圣上的手都在抖,看著監正的眼底都是震懾:「和這床底有關?」
監正嘆息一聲:「她們二人被困在這床底這麼久,就算投胎轉世,也會影響二人新生的福報。」
圣上咬牙切齒:「可有破解之法?」
李大人閉了閉眼:「除非施法之人的鮮血,染紅整個陣法,才算破局。」
圣上癲狂地抽出劍,對準司其沅的胸口:「朕這就殺了這賤人。」
司其沅已經被眼前發生的一切震懾到。
查個布料,怎麼床底下就困住了她人?
難不成自己每日都睡在那兩個死人陣法上面?
這未免也太瘆人。
「圣上,臣妾對這些一竅不通,又何必做那出力不討好的事。」
我小心拉扯住圣上的小拇指,對著司其沅漏出一抹不易察覺的笑容:「因為長得像先皇后,你一直深以為恥。甚至親手刺殺了腹中的孩子,」
「能有幾分像先皇后,是咱們的福氣。你甚至都沒見過先皇后,卻因為先皇后得了這麼多年的盛寵,你還有什麼不知足?」
13
司其沅被圣上遷居到偏僻的萊茵閣,不許丫鬟服侍,并叮囑小太監們,不必對司其沅太上心。
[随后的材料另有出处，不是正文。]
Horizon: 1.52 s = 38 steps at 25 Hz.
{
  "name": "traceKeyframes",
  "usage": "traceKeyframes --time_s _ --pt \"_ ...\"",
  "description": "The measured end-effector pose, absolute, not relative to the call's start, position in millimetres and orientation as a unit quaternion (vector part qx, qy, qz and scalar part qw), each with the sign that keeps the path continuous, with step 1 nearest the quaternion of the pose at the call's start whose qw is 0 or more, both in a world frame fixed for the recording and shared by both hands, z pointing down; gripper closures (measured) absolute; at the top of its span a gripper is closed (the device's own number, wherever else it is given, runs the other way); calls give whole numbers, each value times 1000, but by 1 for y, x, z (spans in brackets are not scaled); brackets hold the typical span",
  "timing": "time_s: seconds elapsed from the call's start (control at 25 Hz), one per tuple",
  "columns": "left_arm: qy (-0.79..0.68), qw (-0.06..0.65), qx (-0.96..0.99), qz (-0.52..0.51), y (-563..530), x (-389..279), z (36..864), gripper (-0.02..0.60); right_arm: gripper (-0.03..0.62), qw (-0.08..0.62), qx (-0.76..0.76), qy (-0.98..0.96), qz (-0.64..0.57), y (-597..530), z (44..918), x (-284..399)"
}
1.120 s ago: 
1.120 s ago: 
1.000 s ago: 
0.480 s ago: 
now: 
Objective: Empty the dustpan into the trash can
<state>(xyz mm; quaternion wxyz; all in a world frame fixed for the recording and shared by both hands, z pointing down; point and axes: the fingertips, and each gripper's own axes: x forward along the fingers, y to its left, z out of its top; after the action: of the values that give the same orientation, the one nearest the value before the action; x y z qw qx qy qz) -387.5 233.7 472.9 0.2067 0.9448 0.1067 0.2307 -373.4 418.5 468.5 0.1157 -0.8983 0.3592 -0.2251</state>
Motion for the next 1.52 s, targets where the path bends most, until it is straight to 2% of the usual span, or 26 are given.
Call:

睡夢中,司其沅不甘心來找我,問我為什麼要用連環計整治她。
我猛地從睡夢中坐起來。
守夜的蔡嬤嬤嘆息一聲:「知道小主今晚睡不踏實,我特意跟菊染換的差事。」
我抱住蔡嬤嬤的胳膊,就像幼年抱住母親一樣:「姑姑,我也開始設計陷害別人了。」
蔡嬤嬤一點點用手指梳理我的頭發:「司家已經對您動了手,如若那次不是小主僥幸,今日您腹中的孩子必然保不住。
」
「再說,在后宮,只論輸贏,不論過程的。」
「姑姑,流光錦的事,可處理利索了?」
「小主放心,司家埋在咱們儲秀宮的釘子,老奴已經交給了慎刑司,如今,那宮女,大概是不行了。」
睡意沉沉間,我還是忍不住跟蔡嬤嬤顯擺:「司其沅只看流光錦就以為抓住了生機,但她卻不知道,咱們真正的陷阱,從來都不是巫蠱娃娃。」
司其沅被關起來后,圣上有空隙就往我這里跑。
有時候甚至只是看著我挺著肚子在庭院中踱步,他都會呆呆看上很久。
對于我懷孕的狀態,胎兒的情況,事無巨細都要跟太醫打探清楚。
在整個后宮的矚目下,我誕下一個結實的男嬰。
圣上小心翼翼抱在懷里,眼眶微紅。
我盯著圣上動容的神色,諷刺一笑。
他動容的,到底是我辛苦產下的孩子,初為人父的驚喜。
還是總算實現了對先皇后的承諾,會努力把她們的孩子養大成人。
但現在不是追究這個的時候,我和蔡嬤嬤互相對視一眼,蔡嬤嬤立馬跟著圣上去大廳。
「恭喜圣上,恭喜淳嬪,恭喜大皇子,咱們淳嬪福氣到底好。」
一句一個淳嬪,好在圣上不是遲鈍的人。
立馬下旨冊封我為淳妃。
14
為了孩子,圣上和我接觸的時間更多了。
他根本不像一個帝王。
甚至普通官員家的男子,也沒有他這般愛孩子。
他會親手給孩子換尿布,哪怕大皇子不小心尿到他身上,他也會笑著夸贊:「阿燁尿得真高,真有出息。」
有時候帶孩子累了,圣上就會耍賴把奏折扔到我手里。
「淳兒學了那麼久的字,如今也該反饋朕這個師傅了。
」
「把內容讀出來,根據朕的要求批閱奏折。」
「對,做得很好嘛。」
圣上不耐煩批閱奏折的時間很多,我從最開始只能磕磕絆絆讀奏折,慢慢也能看懂奏折上表達的另一層意思。
批閱在奏折上的字,也越發狂野。
······
春去秋來,待我的大皇子三歲的時候,圣上那堆如山的奏折,全推給了我。
我剛開始還會做個樣子,圣上越發不耐煩看奏折后,我每日伏案批奏折,處理政務的時間更長了。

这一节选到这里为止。